Aborted myocardial infarction (abMI) is a type of acute coronary syndrome in which patients treated with reperfusion avoid the great burden of necrosis. Yet, no definition of abMI in patients undergoing primary percutaneous coronary intervention (pPCI) has been proposed so far.

This study aimed to identify patients with abMI and compare them with the remaining patients with ST‑segment elevation myocardial infarction (STEMI).

It was a retrospective study of 1693 consecutive patients with STEMI treated with pPCI. The median (IQR) follow‑up was 3.45 (1.45-5.09) years. Aborted MI was diagnosed if ST‑segment elevation was reduced by more than 50%, no new abnormal Q waves were observed, the maximal level of creatine kinase MB did not reach a value 5‑fold higher than the upper limit of normal (below 125 U/l), and there was successful reperfusion defined as the Thrombolysis in Myocardial Infarction score of 3 after PCI.

Using our definition, abMI was diagnosed in 176 cases (10.4%).
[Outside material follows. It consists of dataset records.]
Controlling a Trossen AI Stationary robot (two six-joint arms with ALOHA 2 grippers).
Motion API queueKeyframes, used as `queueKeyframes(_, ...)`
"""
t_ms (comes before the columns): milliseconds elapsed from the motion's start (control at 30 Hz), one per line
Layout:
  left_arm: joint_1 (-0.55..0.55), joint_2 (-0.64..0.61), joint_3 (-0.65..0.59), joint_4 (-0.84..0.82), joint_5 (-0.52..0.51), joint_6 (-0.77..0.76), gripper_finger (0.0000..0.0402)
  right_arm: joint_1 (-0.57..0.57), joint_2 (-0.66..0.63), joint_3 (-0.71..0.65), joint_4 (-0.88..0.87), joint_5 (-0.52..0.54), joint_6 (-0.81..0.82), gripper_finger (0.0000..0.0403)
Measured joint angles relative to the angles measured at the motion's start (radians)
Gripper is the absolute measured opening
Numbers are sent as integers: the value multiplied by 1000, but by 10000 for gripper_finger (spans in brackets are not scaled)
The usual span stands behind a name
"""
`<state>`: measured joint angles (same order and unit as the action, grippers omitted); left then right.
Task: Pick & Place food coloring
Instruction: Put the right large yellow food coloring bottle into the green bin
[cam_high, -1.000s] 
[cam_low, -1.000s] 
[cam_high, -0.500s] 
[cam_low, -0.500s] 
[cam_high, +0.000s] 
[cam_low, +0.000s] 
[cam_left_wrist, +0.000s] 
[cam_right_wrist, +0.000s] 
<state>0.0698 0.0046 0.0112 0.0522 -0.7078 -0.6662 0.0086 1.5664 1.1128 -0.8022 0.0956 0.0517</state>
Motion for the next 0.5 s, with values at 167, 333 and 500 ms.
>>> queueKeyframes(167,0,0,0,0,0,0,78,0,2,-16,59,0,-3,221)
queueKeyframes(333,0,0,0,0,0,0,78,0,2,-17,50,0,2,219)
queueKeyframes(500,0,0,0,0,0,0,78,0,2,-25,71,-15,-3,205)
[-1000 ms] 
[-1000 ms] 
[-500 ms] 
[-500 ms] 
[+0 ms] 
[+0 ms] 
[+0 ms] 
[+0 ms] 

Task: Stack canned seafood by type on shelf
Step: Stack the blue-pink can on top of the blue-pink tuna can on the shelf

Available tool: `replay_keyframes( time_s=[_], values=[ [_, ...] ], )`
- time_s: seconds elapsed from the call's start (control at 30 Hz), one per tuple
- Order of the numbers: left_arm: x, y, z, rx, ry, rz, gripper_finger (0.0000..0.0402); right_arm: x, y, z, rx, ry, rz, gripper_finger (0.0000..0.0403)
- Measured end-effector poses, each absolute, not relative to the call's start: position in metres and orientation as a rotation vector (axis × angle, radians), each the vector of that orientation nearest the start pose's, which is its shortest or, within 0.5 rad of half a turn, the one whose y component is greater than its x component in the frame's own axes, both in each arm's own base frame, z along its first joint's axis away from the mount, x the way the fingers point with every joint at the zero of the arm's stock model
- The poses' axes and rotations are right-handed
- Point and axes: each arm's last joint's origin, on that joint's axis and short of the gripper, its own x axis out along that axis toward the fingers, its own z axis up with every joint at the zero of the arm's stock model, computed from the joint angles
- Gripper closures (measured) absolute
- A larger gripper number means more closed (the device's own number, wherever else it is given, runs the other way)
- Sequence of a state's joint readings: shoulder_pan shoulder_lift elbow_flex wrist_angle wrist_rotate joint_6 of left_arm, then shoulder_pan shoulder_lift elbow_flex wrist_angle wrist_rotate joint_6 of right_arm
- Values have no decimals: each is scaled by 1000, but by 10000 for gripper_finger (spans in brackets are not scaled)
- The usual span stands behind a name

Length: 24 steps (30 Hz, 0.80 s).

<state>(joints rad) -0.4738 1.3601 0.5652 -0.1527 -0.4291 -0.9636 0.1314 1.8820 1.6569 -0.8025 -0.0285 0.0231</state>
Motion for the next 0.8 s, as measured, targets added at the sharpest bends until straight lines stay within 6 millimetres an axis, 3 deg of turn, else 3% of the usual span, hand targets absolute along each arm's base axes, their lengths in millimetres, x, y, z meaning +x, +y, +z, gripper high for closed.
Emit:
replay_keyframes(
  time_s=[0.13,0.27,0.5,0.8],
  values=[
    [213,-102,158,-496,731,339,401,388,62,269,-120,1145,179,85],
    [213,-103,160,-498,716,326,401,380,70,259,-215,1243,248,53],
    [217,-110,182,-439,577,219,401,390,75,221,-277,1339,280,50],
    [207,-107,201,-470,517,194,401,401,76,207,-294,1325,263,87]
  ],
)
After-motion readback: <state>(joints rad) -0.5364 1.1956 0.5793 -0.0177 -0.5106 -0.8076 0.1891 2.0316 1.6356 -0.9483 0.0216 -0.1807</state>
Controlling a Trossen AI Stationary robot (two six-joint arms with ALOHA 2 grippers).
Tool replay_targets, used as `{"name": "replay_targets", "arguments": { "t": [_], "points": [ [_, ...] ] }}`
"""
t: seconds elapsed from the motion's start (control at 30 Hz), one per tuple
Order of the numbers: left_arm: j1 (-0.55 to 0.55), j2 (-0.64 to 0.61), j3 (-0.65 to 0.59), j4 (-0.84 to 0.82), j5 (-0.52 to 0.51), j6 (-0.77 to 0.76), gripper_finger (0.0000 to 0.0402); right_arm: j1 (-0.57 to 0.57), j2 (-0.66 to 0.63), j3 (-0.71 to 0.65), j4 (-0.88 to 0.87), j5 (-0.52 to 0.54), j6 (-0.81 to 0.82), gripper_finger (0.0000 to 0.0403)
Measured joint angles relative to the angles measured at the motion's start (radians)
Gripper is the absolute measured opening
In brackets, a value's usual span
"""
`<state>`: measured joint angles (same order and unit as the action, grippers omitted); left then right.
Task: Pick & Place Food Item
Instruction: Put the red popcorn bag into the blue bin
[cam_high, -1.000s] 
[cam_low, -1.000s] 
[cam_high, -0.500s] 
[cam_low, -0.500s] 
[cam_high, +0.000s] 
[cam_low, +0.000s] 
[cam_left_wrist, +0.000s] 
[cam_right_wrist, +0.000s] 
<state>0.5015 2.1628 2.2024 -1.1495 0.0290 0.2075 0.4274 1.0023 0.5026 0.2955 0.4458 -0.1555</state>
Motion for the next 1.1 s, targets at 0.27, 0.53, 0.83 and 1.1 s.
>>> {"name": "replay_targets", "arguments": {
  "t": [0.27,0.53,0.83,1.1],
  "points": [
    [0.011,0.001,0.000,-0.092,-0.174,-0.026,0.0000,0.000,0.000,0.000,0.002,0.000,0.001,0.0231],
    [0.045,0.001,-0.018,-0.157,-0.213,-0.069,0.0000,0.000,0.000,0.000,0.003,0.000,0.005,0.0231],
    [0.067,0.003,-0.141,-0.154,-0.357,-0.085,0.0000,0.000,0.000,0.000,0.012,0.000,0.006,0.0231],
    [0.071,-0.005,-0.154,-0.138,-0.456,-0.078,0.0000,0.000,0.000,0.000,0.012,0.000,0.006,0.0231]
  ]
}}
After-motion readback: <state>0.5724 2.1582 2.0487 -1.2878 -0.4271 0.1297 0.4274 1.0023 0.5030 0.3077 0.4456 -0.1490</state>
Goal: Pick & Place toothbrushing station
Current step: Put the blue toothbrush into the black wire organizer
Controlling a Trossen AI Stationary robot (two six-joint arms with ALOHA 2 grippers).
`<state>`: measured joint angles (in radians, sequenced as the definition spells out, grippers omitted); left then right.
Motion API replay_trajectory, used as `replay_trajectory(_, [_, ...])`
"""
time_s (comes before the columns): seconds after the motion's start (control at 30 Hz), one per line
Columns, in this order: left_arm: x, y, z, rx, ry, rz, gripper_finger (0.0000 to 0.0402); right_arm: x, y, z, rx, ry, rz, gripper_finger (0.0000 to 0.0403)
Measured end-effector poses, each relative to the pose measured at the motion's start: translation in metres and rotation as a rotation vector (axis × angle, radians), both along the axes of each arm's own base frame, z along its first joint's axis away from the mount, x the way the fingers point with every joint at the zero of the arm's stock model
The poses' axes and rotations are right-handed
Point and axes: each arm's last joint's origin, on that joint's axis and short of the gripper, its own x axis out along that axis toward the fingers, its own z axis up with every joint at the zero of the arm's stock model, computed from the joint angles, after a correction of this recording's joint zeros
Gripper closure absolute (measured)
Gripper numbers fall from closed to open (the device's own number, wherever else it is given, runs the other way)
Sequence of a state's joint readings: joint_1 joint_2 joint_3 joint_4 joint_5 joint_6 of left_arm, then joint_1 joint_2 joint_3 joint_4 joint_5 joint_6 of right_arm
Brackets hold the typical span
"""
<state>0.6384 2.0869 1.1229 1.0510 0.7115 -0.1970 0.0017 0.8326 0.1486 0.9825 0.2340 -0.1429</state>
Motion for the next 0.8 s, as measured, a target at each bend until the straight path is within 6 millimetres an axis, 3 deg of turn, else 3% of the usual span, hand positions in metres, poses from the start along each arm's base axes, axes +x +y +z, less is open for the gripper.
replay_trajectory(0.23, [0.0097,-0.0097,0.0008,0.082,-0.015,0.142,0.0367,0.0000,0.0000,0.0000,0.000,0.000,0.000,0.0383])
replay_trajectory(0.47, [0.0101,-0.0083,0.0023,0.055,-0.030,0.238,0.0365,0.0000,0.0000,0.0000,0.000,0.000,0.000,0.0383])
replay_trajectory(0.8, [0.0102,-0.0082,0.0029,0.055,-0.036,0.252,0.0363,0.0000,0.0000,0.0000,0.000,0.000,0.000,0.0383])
Compared with the remaining patients with STEMI, those with abMI were younger (mean [SD] age, 61.8 [11.5] vs 64.4 [11.6] years; P = 0.005) and were more frequent smokers (48.9% vs 36.7%; P = 0.002). They had greater left ventricular ejection fraction (median [interquartile range (IQR)], 49% [40%-55%] vs 55% [51%-60.5%]; P <0.001), were discharged earlier from the hospital (hospitalization time, median [IQR], 73 [60-90.5] hours vs 87 [69-98] hours; P <0.001), and had a lower mortality rate at 1 month and long‑term follow‑up (2.27% vs 8%; P = 0.006 and 10.8% vs 23.9%; P <0.001, respectively).

Patients with abMI had better short‑ and long‑term outcomes than other patients with STEMI. Some negative cardiovascular factors such as smoking were more often observed in the abMI group.

Patients with abMI had better short‑ and long‑term outcomes than other patients with STEMI. Some negative cardiovascular factors such as smoking were more often observed in the abMI group.